> What is being asked
Your output should reproduce each entry exactly, with none of its pictures.

(Saved data entries)

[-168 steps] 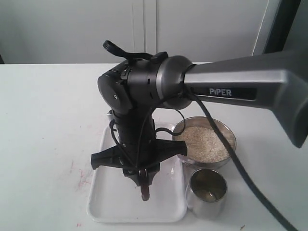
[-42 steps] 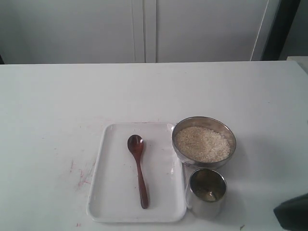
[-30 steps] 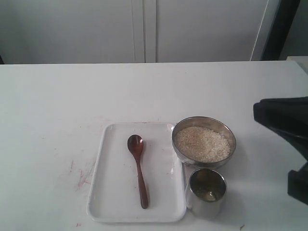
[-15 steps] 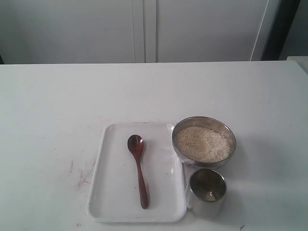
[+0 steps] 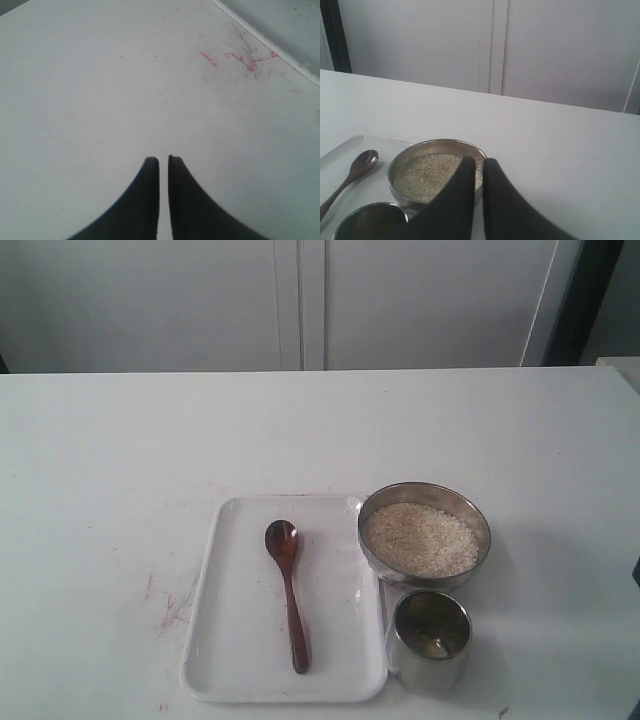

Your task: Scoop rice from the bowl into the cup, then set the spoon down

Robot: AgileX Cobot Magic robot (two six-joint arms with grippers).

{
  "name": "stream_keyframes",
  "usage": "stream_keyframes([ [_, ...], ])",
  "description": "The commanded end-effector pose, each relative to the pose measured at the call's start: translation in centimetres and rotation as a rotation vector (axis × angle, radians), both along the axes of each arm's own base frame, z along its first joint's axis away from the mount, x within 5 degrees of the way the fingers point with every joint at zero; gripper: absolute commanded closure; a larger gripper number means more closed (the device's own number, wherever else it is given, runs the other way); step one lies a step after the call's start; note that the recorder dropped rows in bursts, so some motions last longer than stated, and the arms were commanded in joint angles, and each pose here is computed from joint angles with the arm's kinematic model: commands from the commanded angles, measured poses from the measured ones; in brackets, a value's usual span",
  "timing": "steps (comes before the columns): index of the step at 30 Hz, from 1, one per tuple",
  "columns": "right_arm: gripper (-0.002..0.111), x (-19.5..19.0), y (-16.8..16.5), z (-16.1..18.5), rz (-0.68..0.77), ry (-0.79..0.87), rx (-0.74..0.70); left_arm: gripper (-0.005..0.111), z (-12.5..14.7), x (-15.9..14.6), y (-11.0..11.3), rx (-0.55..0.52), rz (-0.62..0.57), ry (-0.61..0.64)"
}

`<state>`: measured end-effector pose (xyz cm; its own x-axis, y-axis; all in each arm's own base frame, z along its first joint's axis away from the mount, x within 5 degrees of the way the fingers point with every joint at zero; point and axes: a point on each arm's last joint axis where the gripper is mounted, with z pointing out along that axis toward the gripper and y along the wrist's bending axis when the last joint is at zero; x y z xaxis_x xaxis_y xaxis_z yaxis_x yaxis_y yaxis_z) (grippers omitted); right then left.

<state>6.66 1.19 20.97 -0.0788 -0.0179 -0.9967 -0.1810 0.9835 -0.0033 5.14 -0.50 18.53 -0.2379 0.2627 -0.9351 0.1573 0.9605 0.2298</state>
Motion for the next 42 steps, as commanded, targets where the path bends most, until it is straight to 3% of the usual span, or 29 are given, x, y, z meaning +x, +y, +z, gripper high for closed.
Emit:
stream_keyframes([
  [1,0.102,-0.2,-0.1,-0.6,-0.008,-0.035,-0.028,0.092,-0.8,-0.1,-0.1,-0.005,-0.006,0.065],
  [7,0.102,-0.5,-0.2,-0.8,-0.010,-0.031,-0.101,0.092,-0.8,-0.1,-0.1,-0.005,-0.006,0.065],
  [12,0.102,-0.8,-0.3,-1.9,-0.011,0.074,-0.134,0.092,-0.8,-0.1,-0.1,-0.005,-0.006,0.065],
  [42,0.102,-1.3,-0.8,-2.8,-0.065,0.162,-0.164,0.092,-0.8,-0.1,-0.1,-0.005,-0.006,0.065],
])
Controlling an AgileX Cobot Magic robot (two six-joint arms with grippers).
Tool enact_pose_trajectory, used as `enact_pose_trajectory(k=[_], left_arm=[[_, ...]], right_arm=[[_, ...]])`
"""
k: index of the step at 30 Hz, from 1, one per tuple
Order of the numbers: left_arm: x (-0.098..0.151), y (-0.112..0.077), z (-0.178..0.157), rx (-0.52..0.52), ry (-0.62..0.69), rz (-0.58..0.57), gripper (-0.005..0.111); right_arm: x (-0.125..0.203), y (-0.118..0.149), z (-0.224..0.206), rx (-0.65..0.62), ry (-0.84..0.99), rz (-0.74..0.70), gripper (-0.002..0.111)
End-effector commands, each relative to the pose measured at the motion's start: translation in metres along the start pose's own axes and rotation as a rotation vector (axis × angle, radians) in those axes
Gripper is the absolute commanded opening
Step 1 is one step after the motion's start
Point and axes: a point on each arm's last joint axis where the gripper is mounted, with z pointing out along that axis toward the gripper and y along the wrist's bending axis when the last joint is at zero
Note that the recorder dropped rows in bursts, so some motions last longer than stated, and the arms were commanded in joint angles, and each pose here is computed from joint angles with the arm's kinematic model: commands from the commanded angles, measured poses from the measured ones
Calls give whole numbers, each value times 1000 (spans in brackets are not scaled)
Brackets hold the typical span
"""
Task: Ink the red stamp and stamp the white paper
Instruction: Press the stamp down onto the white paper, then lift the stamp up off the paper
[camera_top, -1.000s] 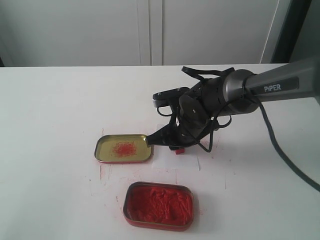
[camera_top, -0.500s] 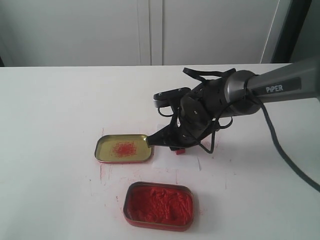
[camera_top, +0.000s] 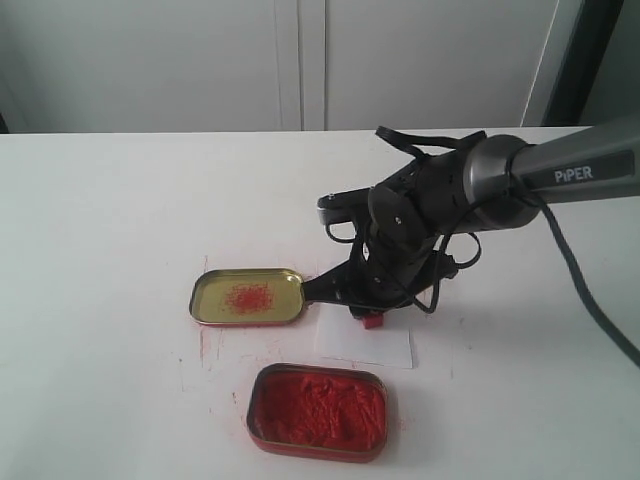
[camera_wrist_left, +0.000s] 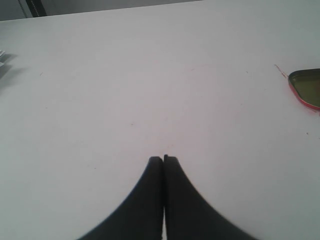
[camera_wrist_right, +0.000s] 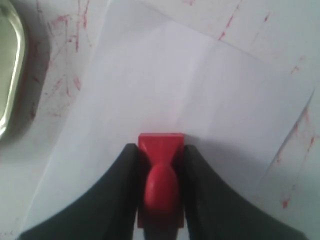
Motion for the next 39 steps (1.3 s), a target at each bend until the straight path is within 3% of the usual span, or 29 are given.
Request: enact_pose_trajectory(k=[1,16,39], left_arm=[[0,0,0,6,-3,-8,0],[0,0,0,6,-3,-8,0],[0,0,0,6,-3,-8,0]], right_arm=[[2,7,-5,-15,-9,-13,0],[3,16,-8,-43,-22,-53,0],[-10,22,-59,-153,-145,24,0]])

> Solution below
[-168 steps] 
[-42 steps] 
[-30 steps] 
[-15 steps] 
[+0 steps] 

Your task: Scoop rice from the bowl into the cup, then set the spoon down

Robot: AgileX Cobot Magic robot (two six-joint arms with grippers).

{
  "name": "stream_keyframes",
  "usage": "stream_keyframes([ [_, ...], ])",
  "description": "The commanded end-effector pose, each relative to the pose measured at the call's start: translation in centimetres and rotation as a rotation vector (axis × angle, radians), both along the axes of each arm's own base frame, z along its first joint's axis away from the mount, x within 5 degrees of the way the fingers point with every joint at zero; gripper: absolute commanded closure; a larger gripper number means more closed (the device's own number, wherever else it is given, runs the other way); step one lies a step after the call's start; note that the recorder dropped rows in bursts, so some motions last longer than stated, and the arms were commanded in joint angles, and each pose here is computed from joint angles with the arm's kinematic model: commands from the commanded angles, measured poses from the measured ones; in brackets, a value's usual span",
  "timing": "steps (comes before the columns): index of the step at 30 Hz, from 1, one per tuple",
  "columns": "right_arm: gripper (-0.002..0.111), x (-19.5..19.0), y (-16.8..16.5), z (-16.1..18.5), rz (-0.68..0.77), ry (-0.79..0.87), rx (-0.74..0.70); left_arm: gripper (-0.005..0.111), z (-12.5..14.7), x (-15.9..14.6), y (-11.0..11.3), rx (-0.55..0.52), rz (-0.62..0.57), ry (-0.61..0.64)"
}

`<state>`: measured end-effector pose (xyz cm; its own x-axis, y-axis; all in each arm's own base frame, z along its first joint's axis away from the mount, x within 5 degrees of the way the fingers point with every joint at zero; point and axes: a point on each arm's last joint axis where the gripper is mounted, with z pointing out along that axis toward the gripper and y along the wrist's bending axis when the last joint is at zero; x y z xaxis_x xaxis_y xaxis_z yaxis_x yaxis_y yaxis_z) (grippers omitted); right then left.

<state>6.66 1.19 20.97 -0.0788 -0.0179 -0.9967 -0.1810 0.9835 -0.0033 5.14 -0.50 18.53 -0.2379 0.2627 -0.9351 0.1573 0.9605 0.2298</state>
Motion for the next 42 steps, as commanded, targets where the path bends most, until it is straight to 3% of the usual span, or 29 are given, x, y, z meaning +x, +y, +z, gripper high for closed.
Emit:
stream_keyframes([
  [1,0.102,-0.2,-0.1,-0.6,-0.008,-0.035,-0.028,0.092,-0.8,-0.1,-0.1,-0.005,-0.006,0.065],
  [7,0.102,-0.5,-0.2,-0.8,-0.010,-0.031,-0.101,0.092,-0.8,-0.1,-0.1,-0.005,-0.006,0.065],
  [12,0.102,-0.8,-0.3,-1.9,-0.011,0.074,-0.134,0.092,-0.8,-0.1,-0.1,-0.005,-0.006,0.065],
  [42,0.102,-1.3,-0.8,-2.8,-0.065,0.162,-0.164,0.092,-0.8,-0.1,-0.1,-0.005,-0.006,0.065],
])
Controlling an AgileX Cobot Magic robot (two six-joint arms with grippers).
Tool enact_pose_trajectory, used as `enact_pose_trajectory(k=[_], left_arm=[[_, ...]], right_arm=[[_, ...]])`
"""
k: index of the step at 30 Hz, from 1, one per tuple
Order of the numbers: left_arm: x (-0.098..0.151), y (-0.112..0.077), z (-0.178..0.157), rx (-0.52..0.52), ry (-0.62..0.69), rz (-0.58..0.57), gripper (-0.005..0.111); right_arm: x (-0.125..0.203), y (-0.118..0.149), z (-0.224..0.206), rx (-0.65..0.62), ry (-0.84..0.99), rz (-0.74..0.70), gripper (-0.002..0.111)
End-effector commands, each relative to the pose measured at the motion's start: translation in metres along the start pose's own axes and rotation as a rotation vector (axis × angle, radians) in those axes
Gripper is the absolute commanded opening
Step 1 is one step after the motion's start
Point and axes: a point on each arm's last joint axis where the gripper is mounted, with z pointing out along that axis toward the gripper and y along the wrist's bending axis when the last joint is at zero
Note that the recorder dropped rows in bursts, so some motions last longer than stated, and the arms were commanded in joint angles, and each pose here is computed from joint angles with the arm's kinematic model: commands from the commanded angles, measured poses from the measured ones
Calls give whole numbers, each value times 1000 (spans in brackets are not scaled)
Brackets hold the typical span
"""
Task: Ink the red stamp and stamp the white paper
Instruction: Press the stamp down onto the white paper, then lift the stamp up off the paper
[camera_top, -1.000s] 
[camera_top, -0.500s] 
[camera_top, +0.000s] 
[camera_wrist_left, +0.000s] 
[camera_wrist_right, +0.000s] 
Motion for the next 39 steps (1.3 s), a target at each bend until the straight path is within 3% of the usual span, or 29 are given.
Request: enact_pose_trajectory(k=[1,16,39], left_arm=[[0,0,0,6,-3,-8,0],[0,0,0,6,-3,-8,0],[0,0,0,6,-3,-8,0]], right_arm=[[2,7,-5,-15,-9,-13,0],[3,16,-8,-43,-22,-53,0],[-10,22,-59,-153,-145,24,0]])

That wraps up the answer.